Stored items:
● ● ● ● ● ● ●
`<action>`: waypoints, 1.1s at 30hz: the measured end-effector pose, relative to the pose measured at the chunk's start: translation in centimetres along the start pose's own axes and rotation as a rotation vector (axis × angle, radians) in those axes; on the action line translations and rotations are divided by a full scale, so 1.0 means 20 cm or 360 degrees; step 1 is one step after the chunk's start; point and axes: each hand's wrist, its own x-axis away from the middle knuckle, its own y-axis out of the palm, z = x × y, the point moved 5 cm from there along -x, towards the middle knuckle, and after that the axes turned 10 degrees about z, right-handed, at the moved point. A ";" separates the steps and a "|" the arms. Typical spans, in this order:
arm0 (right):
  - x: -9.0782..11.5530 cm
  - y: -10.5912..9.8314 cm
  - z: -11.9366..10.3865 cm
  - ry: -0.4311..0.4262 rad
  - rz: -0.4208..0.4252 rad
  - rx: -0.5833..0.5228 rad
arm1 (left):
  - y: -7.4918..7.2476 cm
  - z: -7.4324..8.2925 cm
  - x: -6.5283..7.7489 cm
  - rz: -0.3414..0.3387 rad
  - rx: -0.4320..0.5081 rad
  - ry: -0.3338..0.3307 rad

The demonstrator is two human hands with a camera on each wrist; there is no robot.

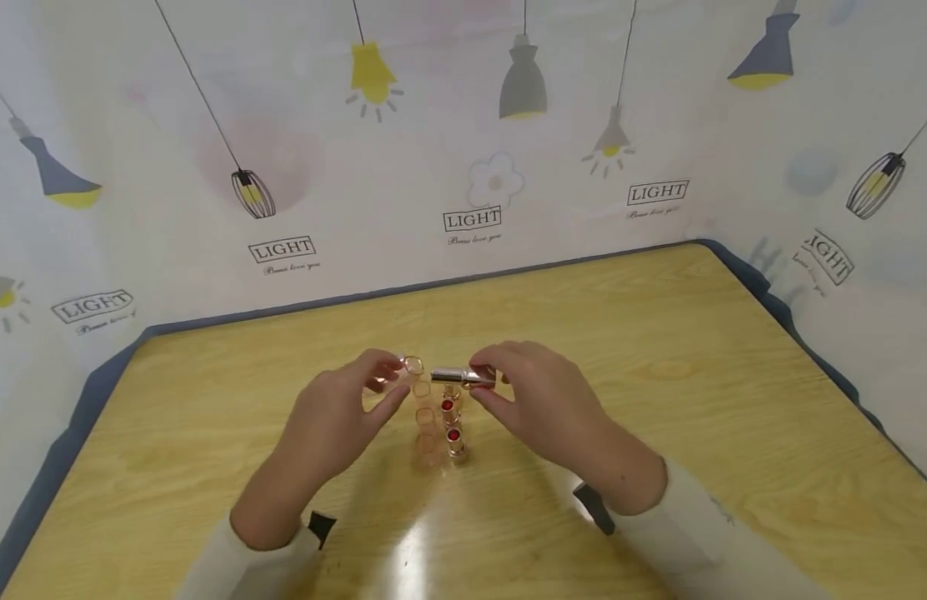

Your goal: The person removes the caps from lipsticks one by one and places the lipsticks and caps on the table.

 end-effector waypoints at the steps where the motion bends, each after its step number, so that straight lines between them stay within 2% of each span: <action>1: 0.00 0.00 0.00 0.0021 -0.0017 -0.0026 | 0.01 -0.02 0.00 -0.0027 0.0019 -0.0043; 4: 0.00 0.02 0.02 0.0070 -0.0058 -0.0096 | 0.03 -0.05 -0.02 -0.0081 0.0060 -0.0109; 8: 0.00 0.02 0.05 0.0094 -0.0044 -0.0139 | 0.06 -0.09 -0.06 -0.0138 0.0105 -0.0149; 15: -0.01 0.03 0.08 0.0186 -0.0059 -0.0183 | 0.14 -0.18 -0.12 -0.0348 0.0172 -0.0243; 24: -0.02 0.03 0.08 0.0171 -0.0057 -0.0258 | 0.23 -0.23 -0.15 -0.0473 0.0119 -0.0261; 33: -0.02 0.03 0.07 0.0221 -0.0111 -0.0318 | 0.33 -0.27 -0.17 -0.0606 0.0070 -0.0295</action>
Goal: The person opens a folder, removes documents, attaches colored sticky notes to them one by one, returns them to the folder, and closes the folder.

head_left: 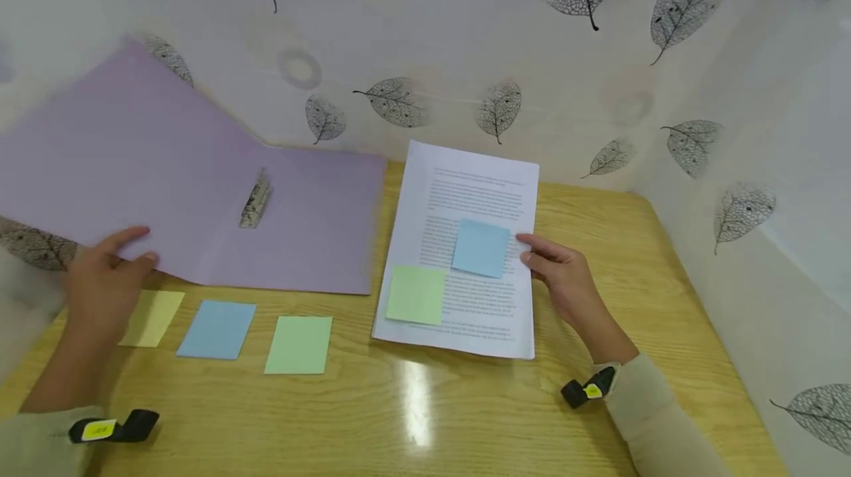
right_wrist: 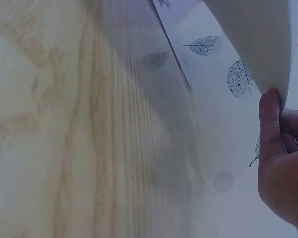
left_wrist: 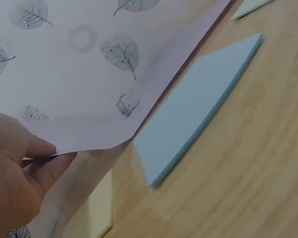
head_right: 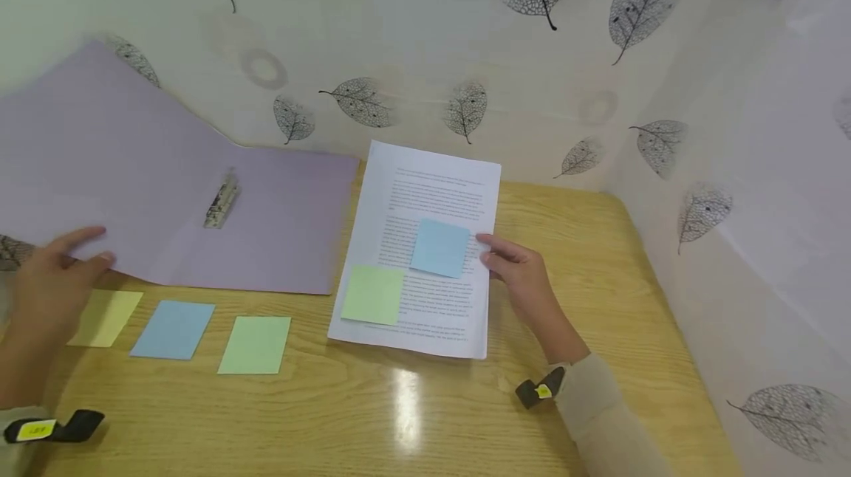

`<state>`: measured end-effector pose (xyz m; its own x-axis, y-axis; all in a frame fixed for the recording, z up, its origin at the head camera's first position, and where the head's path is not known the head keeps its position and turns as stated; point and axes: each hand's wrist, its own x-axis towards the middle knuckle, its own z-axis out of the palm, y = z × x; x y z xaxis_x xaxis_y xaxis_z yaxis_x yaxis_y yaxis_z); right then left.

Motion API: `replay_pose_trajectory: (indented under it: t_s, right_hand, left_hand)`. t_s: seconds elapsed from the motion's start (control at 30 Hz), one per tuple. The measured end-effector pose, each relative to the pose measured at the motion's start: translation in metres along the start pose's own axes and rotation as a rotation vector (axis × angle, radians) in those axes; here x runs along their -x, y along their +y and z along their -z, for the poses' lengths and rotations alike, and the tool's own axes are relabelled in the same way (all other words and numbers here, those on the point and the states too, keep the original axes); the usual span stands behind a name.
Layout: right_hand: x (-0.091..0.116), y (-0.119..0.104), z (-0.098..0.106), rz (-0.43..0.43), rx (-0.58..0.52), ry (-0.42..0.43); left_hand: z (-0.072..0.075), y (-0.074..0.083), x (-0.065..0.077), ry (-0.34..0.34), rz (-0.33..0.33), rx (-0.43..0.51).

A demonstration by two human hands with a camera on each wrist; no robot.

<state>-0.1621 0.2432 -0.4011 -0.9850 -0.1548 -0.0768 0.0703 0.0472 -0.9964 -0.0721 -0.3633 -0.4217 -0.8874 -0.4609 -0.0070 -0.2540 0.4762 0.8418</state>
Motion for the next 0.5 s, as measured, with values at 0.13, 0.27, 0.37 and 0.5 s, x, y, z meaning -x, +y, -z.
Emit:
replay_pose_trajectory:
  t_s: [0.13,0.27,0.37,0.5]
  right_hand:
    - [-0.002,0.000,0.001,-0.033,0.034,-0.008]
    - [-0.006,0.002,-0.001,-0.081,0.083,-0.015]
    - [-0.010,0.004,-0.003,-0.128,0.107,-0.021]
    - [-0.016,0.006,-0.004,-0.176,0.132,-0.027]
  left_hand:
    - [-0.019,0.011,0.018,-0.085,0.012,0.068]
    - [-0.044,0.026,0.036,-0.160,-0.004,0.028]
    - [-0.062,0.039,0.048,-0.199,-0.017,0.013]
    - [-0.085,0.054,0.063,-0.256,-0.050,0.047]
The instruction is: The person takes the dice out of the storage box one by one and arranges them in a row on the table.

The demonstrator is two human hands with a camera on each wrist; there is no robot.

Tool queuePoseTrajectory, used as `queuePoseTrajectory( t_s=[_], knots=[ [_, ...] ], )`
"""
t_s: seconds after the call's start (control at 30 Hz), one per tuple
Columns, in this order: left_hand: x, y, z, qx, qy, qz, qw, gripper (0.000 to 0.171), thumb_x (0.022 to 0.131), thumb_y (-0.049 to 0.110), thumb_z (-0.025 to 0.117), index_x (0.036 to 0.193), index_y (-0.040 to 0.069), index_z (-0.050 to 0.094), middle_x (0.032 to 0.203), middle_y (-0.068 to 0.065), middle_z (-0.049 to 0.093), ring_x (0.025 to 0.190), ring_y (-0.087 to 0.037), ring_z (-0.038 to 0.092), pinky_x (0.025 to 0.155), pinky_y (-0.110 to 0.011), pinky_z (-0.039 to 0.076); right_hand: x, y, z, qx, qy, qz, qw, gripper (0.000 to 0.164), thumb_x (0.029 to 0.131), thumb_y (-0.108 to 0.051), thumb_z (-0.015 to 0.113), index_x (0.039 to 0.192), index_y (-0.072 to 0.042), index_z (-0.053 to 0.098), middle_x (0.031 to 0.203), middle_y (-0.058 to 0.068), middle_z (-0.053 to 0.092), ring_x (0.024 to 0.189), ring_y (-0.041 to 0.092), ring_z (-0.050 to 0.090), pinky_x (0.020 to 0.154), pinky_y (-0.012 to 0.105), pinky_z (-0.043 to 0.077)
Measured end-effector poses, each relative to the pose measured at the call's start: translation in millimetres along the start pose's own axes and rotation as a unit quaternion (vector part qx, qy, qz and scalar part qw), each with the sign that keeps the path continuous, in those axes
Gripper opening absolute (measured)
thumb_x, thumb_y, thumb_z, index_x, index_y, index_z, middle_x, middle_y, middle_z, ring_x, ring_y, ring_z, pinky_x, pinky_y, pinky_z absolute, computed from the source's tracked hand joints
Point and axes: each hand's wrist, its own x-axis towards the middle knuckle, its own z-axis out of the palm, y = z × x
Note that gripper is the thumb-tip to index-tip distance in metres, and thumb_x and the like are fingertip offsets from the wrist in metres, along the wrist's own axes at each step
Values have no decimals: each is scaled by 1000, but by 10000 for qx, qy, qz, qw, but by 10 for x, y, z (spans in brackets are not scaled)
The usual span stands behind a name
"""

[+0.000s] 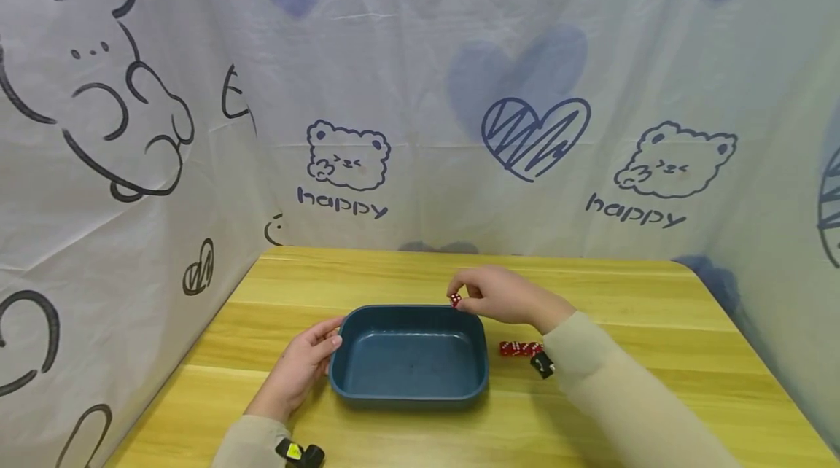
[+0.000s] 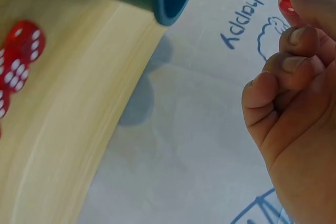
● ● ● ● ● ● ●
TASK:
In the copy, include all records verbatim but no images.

EXPECTED ANSWER:
`<action>`: waypoints, 1.1s at 30hz: the measured end-effector pose, relative to the pose measured at the chunk's start: translation in centimetres along the start pose's own axes and rotation as a rotation vector (axis × angle, radians) in those axes; on the action line translations and rotations are divided by a full scale, so 1.0 means 20 cm or 360 degrees; step 1 is one step after the chunk's start; point and axes: each hand's wrist, its own x-axis away from the middle knuckle, its own y-axis out of the palm, z = x × y, the point moved 5 cm from there along -x, towards the middle knuckle, and after that the axes turned 10 degrees about z, right-handed, at the moved point. A ";" separates the steps and a "|" the arms. Typical spans, in this order:
arm0 (right):
  - x: -9.0782..11.5530 cm
  - y: -10.5912..9.8314 cm
  - z: -11.9366..10.3865 cm
  - ry: -0.4311..0.4262 rad
  - rz: -0.4208..0.4252 rad
  - rx: -0.5833..0.5228 rad
arm1 (left):
  - y: -7.4918..7.2476 cm
  - z: -7.4324..8.2925 cm
  - x: -6.5283..7.7489 cm
  - rz: -0.3414..0.3387 rad
  - rx: -0.4320..0.5081 rad
  - ry: -0.3338..0.3307 rad

The demonstrator is two human hands with a camera on each wrist; there is no robot.


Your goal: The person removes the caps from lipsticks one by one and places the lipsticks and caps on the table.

 end-effector waypoints at the steps where the motion bends, each after its step number, so that straight lines between them stay within 2% of each span: <action>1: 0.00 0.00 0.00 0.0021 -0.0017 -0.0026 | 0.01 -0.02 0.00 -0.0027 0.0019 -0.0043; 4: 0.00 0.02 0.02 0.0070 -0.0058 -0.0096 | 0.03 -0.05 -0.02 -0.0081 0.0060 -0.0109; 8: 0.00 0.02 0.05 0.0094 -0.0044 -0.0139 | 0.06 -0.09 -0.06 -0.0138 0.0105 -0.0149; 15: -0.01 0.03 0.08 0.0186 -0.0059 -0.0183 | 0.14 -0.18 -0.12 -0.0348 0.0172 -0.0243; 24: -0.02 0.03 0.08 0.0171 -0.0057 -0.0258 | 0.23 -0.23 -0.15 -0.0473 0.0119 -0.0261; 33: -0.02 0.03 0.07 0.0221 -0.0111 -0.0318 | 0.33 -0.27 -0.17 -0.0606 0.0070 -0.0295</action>
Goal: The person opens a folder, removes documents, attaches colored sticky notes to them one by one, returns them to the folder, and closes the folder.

head_left: 
right_wrist: 
left_wrist: 
head_right: 

`<state>`: measured end-effector pose (xyz m; its own x-axis, y-axis; all in a frame fixed for the recording, z up, its origin at the head camera's first position, and where the head's path is not known the head keeps its position and turns as stated; point and axes: each hand's wrist, its own x-axis towards the middle knuckle, its own z-axis out of the palm, y = z × x; x y z xaxis_x xaxis_y xaxis_z yaxis_x yaxis_y yaxis_z); right then left.

Motion API: `replay_pose_trajectory: (indented under it: t_s, right_hand, left_hand)`. t_s: seconds elapsed from the motion's start (control at 30 Hz), one per tuple. The measured end-effector pose, each relative to the pose measured at the motion's start: translation in metres along the start pose's own axes and rotation as a rotation vector (axis × angle, radians) in those axes; here x runs along their -x, y along their +y and z along their -z, for the poses' lengths and rotations alike, and the tool's own axes are relabelled in the same way (all other words and numbers here, those on the point and the states too, keep the original axes); the usual span stands behind a name.
Layout: right_hand: x (-0.091..0.116), y (-0.119..0.104), z (-0.098..0.106), rz (-0.43..0.43), rx (-0.58..0.52), ry (-0.42..0.43); left_hand: z (-0.072..0.075), y (-0.074..0.083), x (-0.065..0.077), ry (-0.34..0.34), rz (-0.33..0.33), rx (-0.43..0.51).

A demonstration by two human hands with a camera on each wrist; no robot.

<state>-0.1621 0.2432 -0.4011 -0.9850 -0.1548 -0.0768 0.0703 0.0472 -0.9964 -0.0721 -0.3633 -0.4217 -0.8874 -0.4609 -0.0070 -0.2540 0.4762 0.8418</state>
Motion for the next 0.5 s, as measured, with values at 0.13, 0.27, 0.37 and 0.5 s, x, y, z meaning -x, +y, -z.
Emit:
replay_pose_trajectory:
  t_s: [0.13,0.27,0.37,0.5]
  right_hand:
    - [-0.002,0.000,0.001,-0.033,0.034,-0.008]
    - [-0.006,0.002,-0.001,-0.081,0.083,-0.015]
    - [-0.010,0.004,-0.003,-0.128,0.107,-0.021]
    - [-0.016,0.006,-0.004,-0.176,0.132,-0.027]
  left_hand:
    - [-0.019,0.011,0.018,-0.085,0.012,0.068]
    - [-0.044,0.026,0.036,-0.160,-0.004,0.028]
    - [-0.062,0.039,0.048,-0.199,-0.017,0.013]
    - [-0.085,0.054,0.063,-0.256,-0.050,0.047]
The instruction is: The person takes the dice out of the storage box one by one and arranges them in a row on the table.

The demonstrator is two human hands with a camera on each wrist; there is no robot.

Tool queuePoseTrajectory, used as `queuePoseTrajectory( t_s=[_], knots=[ [_, ...] ], )`
"""
t_s: seconds after the call's start (control at 30 Hz), one per tuple
Columns, in this order: left_hand: x, y, z, qx, qy, qz, qw, gripper (0.000 to 0.171), thumb_x (0.022 to 0.131), thumb_y (-0.049 to 0.110), thumb_z (-0.025 to 0.117), index_x (0.036 to 0.193), index_y (-0.040 to 0.069), index_z (-0.050 to 0.094), middle_x (0.032 to 0.203), middle_y (-0.068 to 0.065), middle_z (-0.049 to 0.093), ring_x (0.025 to 0.190), ring_y (-0.087 to 0.037), ring_z (-0.038 to 0.092), pinky_x (0.025 to 0.155), pinky_y (-0.110 to 0.011), pinky_z (-0.039 to 0.076); right_hand: x, y, z, qx, qy, qz, qw, gripper (0.000 to 0.164), thumb_x (0.029 to 0.131), thumb_y (-0.108 to 0.051), thumb_z (-0.015 to 0.113), index_x (0.039 to 0.192), index_y (-0.072 to 0.042), index_z (-0.053 to 0.098), middle_x (0.031 to 0.203), middle_y (-0.058 to 0.068), middle_z (-0.053 to 0.092), ring_x (0.024 to 0.189), ring_y (-0.041 to 0.092), ring_z (-0.050 to 0.090), pinky_x (0.020 to 0.154), pinky_y (-0.012 to 0.105), pinky_z (-0.043 to 0.077)
Measured end-effector poses, each relative to the pose measured at the call's start: translation in millimetres along the start pose's own axes and rotation as a unit quaternion (vector part qx, qy, qz and scalar part qw), each with the sign that keeps the path continuous, in those axes
Gripper opening absolute (measured)
thumb_x, thumb_y, thumb_z, index_x, index_y, index_z, middle_x, middle_y, middle_z, ring_x, ring_y, ring_z, pinky_x, pinky_y, pinky_z absolute, computed from the source's tracked hand joints
Point and axes: each hand's wrist, its own x-axis towards the middle knuckle, its own z-axis out of the palm, y = z × x
Note that gripper is the thumb-tip to index-tip distance in metres, and thumb_x and the like are fingertip offsets from the wrist in metres, along the wrist's own axes at each step
Values have no decimals: each is scaled by 1000, but by 10000 for qx, qy, qz, qw, but by 10 for x, y, z (spans in brackets are not scaled)
The usual span stands behind a name
"""

[+0.000s] 
[+0.000s] 

Work on the exercise is finished.